HIGH FIVE® is a standard committed to assisting children along the path of healthy child development by:
- Ensuring that recreation and sport practitioners develop a high level of knowledge and expertise in child development;
- Helping parents to make informed choices and;
- Providing practitioners with the tools for enhancing and maintaining a high level of program quality.
HIGH FIVE® is based on five Principles of healthy child development that are essential for quality programs. This foundation comes from extensive research into what constitutes quality experiences for children, and the practical application of our Principles in programs across Canada.
The five Principles of healthy child development are:
- A Caring Adult: The existence of a caring adult who provides supportive relationships is the one key attribute that stood out in defining quality programs for children. The establishment of caring, positive, and supportive relationships with adults can help children 6 to 12 develop positive social skills, self-esteem, and self confidence. A program’s quality is dependent upon effective interactions between staff and youth within the environment that staff creates.

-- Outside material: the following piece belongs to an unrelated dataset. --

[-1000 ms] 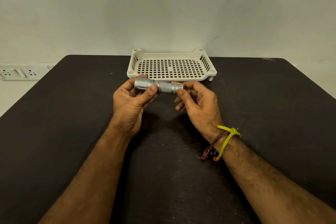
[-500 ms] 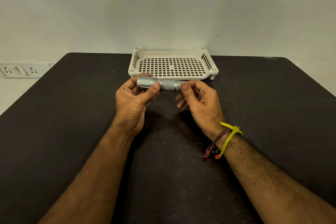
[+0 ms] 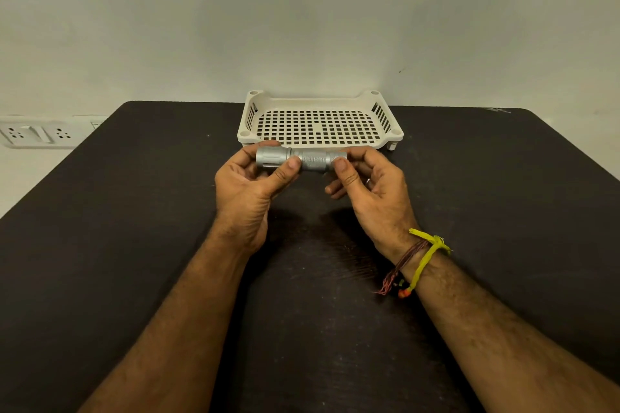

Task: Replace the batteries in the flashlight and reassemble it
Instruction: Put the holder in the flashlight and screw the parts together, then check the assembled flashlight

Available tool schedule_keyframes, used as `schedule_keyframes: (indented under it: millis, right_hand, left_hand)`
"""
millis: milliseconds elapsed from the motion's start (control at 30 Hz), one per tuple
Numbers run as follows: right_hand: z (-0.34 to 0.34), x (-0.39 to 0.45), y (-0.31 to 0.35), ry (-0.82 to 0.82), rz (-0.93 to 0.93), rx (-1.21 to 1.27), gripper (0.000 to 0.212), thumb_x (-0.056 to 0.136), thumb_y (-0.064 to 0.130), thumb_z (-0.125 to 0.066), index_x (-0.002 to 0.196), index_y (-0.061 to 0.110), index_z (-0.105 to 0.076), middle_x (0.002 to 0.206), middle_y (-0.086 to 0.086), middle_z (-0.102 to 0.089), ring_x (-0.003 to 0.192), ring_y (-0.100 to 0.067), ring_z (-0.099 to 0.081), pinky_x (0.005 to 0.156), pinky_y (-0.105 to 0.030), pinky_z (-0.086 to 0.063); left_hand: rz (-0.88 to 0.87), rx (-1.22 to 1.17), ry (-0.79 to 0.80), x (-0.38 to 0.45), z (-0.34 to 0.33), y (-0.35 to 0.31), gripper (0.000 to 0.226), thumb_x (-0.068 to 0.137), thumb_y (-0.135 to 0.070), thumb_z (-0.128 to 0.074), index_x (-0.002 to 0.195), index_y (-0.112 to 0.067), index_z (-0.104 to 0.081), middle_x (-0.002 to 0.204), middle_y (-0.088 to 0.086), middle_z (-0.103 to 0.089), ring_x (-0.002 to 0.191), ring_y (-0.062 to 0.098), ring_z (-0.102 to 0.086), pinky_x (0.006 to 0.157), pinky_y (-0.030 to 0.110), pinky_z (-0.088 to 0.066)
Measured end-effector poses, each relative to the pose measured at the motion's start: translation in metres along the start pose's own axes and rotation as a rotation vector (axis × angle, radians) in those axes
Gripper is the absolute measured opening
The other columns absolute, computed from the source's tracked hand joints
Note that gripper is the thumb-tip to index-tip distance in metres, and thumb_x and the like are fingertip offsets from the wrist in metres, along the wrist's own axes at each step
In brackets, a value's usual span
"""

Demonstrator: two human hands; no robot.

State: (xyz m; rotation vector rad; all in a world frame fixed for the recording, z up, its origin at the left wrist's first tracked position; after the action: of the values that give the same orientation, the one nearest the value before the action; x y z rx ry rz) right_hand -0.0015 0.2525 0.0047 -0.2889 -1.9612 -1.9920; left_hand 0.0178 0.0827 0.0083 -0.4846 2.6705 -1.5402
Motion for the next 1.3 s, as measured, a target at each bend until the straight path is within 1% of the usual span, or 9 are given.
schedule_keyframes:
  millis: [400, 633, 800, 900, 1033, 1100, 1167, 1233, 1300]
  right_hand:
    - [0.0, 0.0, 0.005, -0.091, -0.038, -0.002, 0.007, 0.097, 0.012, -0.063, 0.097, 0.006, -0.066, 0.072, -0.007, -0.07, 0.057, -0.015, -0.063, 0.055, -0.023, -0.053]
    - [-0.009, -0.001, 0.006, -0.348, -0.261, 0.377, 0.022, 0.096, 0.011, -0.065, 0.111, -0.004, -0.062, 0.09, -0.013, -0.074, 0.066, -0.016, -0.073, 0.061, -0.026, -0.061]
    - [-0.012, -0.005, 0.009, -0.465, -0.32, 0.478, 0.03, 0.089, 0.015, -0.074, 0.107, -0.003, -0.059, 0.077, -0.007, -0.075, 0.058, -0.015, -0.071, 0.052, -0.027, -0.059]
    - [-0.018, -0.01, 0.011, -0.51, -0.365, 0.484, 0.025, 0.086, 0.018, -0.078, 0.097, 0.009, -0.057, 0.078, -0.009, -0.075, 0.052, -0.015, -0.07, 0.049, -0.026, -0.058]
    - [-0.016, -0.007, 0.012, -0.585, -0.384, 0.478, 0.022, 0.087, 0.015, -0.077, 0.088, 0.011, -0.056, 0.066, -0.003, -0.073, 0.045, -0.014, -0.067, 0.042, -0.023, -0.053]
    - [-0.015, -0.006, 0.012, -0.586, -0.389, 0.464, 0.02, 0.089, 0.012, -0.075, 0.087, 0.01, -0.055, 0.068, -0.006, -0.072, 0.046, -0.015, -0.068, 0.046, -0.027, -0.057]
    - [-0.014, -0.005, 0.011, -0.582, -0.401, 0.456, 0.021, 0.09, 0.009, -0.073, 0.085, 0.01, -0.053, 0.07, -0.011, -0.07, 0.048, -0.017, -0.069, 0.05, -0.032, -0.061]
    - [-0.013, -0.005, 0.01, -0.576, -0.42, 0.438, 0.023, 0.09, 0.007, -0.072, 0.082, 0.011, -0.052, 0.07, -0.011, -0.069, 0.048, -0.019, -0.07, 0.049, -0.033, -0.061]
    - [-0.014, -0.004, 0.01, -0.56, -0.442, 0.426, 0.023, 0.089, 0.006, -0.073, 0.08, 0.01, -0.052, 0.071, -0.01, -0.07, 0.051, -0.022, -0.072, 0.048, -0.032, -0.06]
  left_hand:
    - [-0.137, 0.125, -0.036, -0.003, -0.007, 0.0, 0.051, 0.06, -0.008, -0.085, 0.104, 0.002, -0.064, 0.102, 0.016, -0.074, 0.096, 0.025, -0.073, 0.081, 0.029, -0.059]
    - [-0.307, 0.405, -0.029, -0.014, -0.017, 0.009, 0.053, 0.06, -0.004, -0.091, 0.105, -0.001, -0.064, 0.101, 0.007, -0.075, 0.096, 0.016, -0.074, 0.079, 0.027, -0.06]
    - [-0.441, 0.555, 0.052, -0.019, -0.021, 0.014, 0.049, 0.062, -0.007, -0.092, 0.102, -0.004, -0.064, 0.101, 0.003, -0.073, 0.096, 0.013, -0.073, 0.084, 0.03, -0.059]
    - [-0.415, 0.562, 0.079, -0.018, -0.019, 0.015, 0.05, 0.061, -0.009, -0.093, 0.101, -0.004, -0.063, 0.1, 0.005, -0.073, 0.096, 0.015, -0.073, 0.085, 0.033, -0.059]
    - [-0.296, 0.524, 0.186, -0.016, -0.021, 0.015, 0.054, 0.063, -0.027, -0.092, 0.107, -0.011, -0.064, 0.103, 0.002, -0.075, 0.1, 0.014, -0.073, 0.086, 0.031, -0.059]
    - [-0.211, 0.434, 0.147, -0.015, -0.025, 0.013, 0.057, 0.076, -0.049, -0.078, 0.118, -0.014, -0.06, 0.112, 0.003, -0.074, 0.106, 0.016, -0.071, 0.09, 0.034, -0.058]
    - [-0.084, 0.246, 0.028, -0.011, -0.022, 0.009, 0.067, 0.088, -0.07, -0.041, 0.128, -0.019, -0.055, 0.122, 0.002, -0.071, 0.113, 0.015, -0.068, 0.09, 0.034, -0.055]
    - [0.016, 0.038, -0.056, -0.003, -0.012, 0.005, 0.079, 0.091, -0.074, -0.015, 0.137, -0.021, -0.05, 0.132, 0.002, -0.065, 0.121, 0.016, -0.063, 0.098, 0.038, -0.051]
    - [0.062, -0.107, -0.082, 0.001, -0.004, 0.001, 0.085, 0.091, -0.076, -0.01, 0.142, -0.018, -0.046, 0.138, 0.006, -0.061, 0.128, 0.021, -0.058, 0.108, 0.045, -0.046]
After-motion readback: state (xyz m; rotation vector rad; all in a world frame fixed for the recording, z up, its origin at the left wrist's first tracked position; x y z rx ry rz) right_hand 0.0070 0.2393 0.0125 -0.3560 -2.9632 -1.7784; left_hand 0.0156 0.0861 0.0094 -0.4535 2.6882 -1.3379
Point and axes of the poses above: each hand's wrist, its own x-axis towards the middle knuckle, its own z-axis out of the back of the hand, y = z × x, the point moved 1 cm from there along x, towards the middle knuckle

- Friends: Positive peer interaction is a key component of effective programs. Friends expand the child’s world beyond one’s family; share in humour; test loyalty; form their first audience; and offer support and criticism. Positive environments foster inclusion, acceptance, the opportunity for fun in constructive play, and the opportunity to develop and practice pro-social skills.
- Participation: Children need to make choices, have a voice, and do things by and for themselves, which supports positive self-expression, physical activity, and interaction with others.
- Play: Stressing fun, creativity, and co-operation, play lets children shape their environment using their imaginations. In addition, play is integral to the acquisition and development of motor and social skills, cognitive function, and creativity.
- Mastery: Providing children with activities and tasks that enable them to feel special, important, and successful. This type of rich content-based learning, led by teachers and coaches who encourage mastery (both through structured and unstructured strategies) helps to promote learning.
Three Design Guidelines serve as the foundation to the five Principles above. A good example would be that an organization could not foster the Principle of Play if they could not provide a Safe environment.
- Welcoming of Diversity and Uniqueness: Research indicates the cultural sensitivity of staff and providing culturally appropriate activities are characteristics of quality programs.
- Safe: Higher-quality programs are likely to have better policies and practices related to children’s physical and emotional health and safety. Quality programs also allow for adequate space for a variety of safe activities.
- Developmentally Appropriate: Research cited age-stage/developmentally appropriate programming as the second-most prevalent characteristic of quality programs for children, following the presence of a caring adult.